The Wisdom of Crocodiles (1998) poster

The Wisdom of Crocodiles (1998)

Rating:

aka Immortality


UK. 1998.

Crew

Director – Po Chih Leong, Screenplay – Paul Hoffman, Producers – Carolyn Chon & David Lascelles, Photography – Oliver Curtis, Music – Orlando Gough & John Lunn, Special Effects Supervisor – Stuart Brisdon, Production Design – Andy Harris. Production Company – Goldwyn Films/Film Foundry Partners/Entertainment Film Distributors/Zenith Productions/The Arts Council of England

Cast

Jude Law (Steven Grlscz), Elina Löwensohn (Anne Levels), Timothy Spall (Inspector Henley), Kerry Fox (Maria Vaughan), Jack Davenport (Sergeant Roche), Ashley Artus (Gang Leader)


Plot

Medical researcher Steven Grlscz saves the life of Maria Vaughan as she goes to step in front of a train on a London tube platform. Steven then proceeds to woo and seduce Maria. As she gives herself to him, Steven instead bites into her neck and drinks her blood. In doing so, he is physically revitalised. He wraps her dead body in plastic and abandons it on the tidal marshes. When the body is found, the police regard the enigmatic Steven as the prime suspect and interrogate and follow him. A strange friendship grows between Steven and the principal inspector after Steve saves him from a gang of thugs. At the same time, Steven has set his target on seducing and wooing engineer Anne Levels as his next victim.


Hiding behind its cryptic title, The Wisdom of Crocodiles is one of the most interesting vampire films in some time. One might even be mistaken in not thinking that The Wisdom of Crocodiles was a vampire film at first glance. It was sold as more of an arthouse film and the term ‘vampire’ never appears once throughout.

Director Po Chih Leong is an émigré from Hong Kong, where he had made a number of films (see below). The Wisdom of Crocodiles was Po’s first English-language outing. Po has an extraordinarily arty style that makes this unlike any other vampire film you have seen. The film captivates from the opening scene, which opens on the bizarrely incongruous image of Jude Law wandering past as police investigate a dead body found in a car stuck some twenty feet up in a tree.

Particularly captivating is Jude Law’s seduction of Kerry Fox, a silent pantomime as he stops her stepping off a tube platform and then contrives to ‘meet’ her later while browsing a book fare. The seduction scenes as they sit in his apartment over wine where he asks her to close her eyes and his shadow keeps popping across the side of the room to kiss her and back by the time that she opens her eyes is striking, all the more so for when she surrenders to him where rather than kiss her he joltingly bites into her neck.

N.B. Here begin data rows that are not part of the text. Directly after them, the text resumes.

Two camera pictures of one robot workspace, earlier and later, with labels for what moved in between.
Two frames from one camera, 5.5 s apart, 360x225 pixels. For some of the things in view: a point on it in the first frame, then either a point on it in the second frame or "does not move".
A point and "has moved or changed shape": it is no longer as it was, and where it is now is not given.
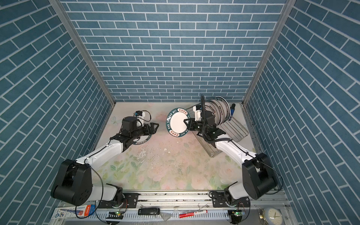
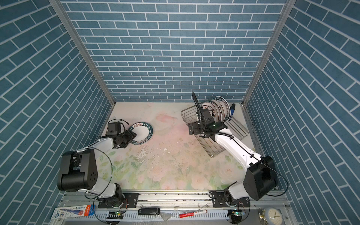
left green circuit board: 115,215 does not move
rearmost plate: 228,107 to 217,108
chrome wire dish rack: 229,129 does not move
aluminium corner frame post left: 89,52 does not move
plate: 175,125 has moved or changed shape
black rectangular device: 149,211 does not move
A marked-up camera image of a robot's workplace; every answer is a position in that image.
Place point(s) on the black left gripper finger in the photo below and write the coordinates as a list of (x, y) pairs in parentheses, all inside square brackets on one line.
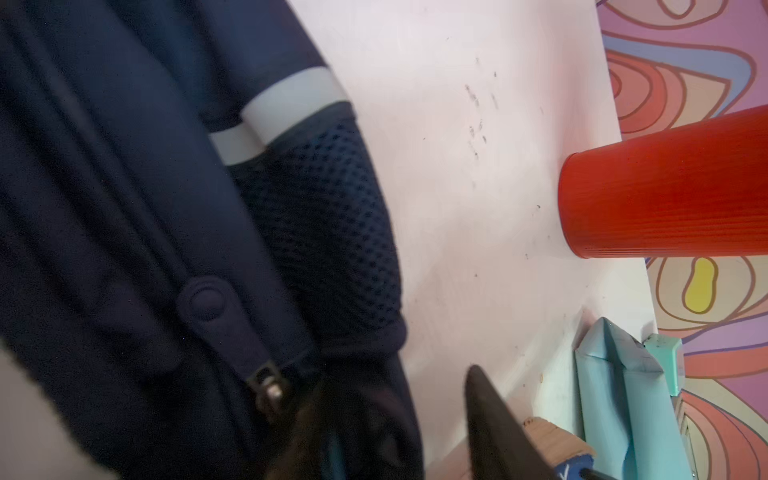
[(498, 445)]

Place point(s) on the navy blue student backpack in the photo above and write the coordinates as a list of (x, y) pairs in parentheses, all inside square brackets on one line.
[(197, 262)]

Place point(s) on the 91-storey treehouse book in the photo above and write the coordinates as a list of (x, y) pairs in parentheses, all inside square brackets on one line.
[(565, 452)]

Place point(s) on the light blue pencil pouch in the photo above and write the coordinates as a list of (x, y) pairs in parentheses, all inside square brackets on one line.
[(627, 411)]

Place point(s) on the red ribbed metal pen cup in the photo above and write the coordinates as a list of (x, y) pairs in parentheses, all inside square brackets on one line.
[(695, 190)]

The film is filled with such striking scenes – like the intensely captivating moment where Jude Law appears and uses his charm to persuade a group of thugs out of beating up detective Timothy Spall who has been following him. The cool sophisticated look and arty surrounds that Po Chih Leong provides – from apartments walled by modern textiles to scenes set in factories surrounded by Victorian brass and steam work – offer a beautifully cool ambience to the film.

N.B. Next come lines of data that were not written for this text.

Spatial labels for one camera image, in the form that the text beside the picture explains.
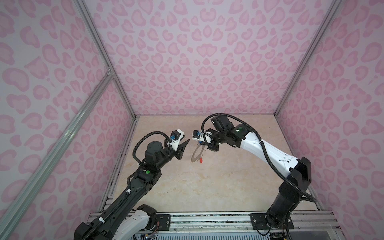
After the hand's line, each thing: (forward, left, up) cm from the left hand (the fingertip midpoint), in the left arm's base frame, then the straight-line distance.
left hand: (185, 135), depth 72 cm
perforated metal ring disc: (-5, -3, -15) cm, 16 cm away
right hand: (+2, -9, -6) cm, 11 cm away
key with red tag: (+1, -8, -27) cm, 28 cm away

Jude Law and Elina Löwensohn in The Wisdom of Crocodiles (1998)
Steven Grlscz (Jude Law) with Elina Löwensohn

Most of all, The Wisdom of Crocodiles is a uniquely different take on the vampire film. It comes with a fascinating philosophical script – it could almost read as a mellower, less nihilistic version of The Addiction (1995). Jude Law has a remarkable little speech where he describes evil as the hidden things that we keep from the ones that we love. The end offers a fascinating rewriting of vampire lore where we learn that Jude Law needs to devour blood to rejuvenate, that he is hoping to find perfect love as each time he is able to seduce and inspire love in another woman it, in a decidedly peculiar notion, becomes something crystalline and that the loves he has found so far have only been impure and made him feel ill – and how he needs the perfect love in order to become immortal.

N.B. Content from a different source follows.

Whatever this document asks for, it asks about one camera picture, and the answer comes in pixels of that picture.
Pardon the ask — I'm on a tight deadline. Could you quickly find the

Po is considerably aided by the impossibly handsome seeming Jude Law who has rarely been better in a film, even following his subsequent discovery as an A-list actor. Po and Jude conspire together to create a charmingly enigmatic and sinister figure, whether Jude is showing Timothy Spall card tricks or having an argument with Elina Löwensohn. It is a film of intimate beauty.

Po Chih Leong has made a number of films in his native Hong Kong going back to the 1970s. His other genre efforts include the spy film Foxbat (1977), the slasher film He Lives By Night (1982), Life and Death (1985) about a group hunted on a remote island, and the time travel film Welcome (1985). Since moving to the US, Po has made various tv movies including the duo of psycho films Cabin By the Lake (2000) and Return to the Cabin By the Lake (2001), and The Darkling (2000) and a further Chinese horror film Baby Blues (2013). His most well known effort in English-language has been the non-genre Wesley Snipes action film The Detonator (2006).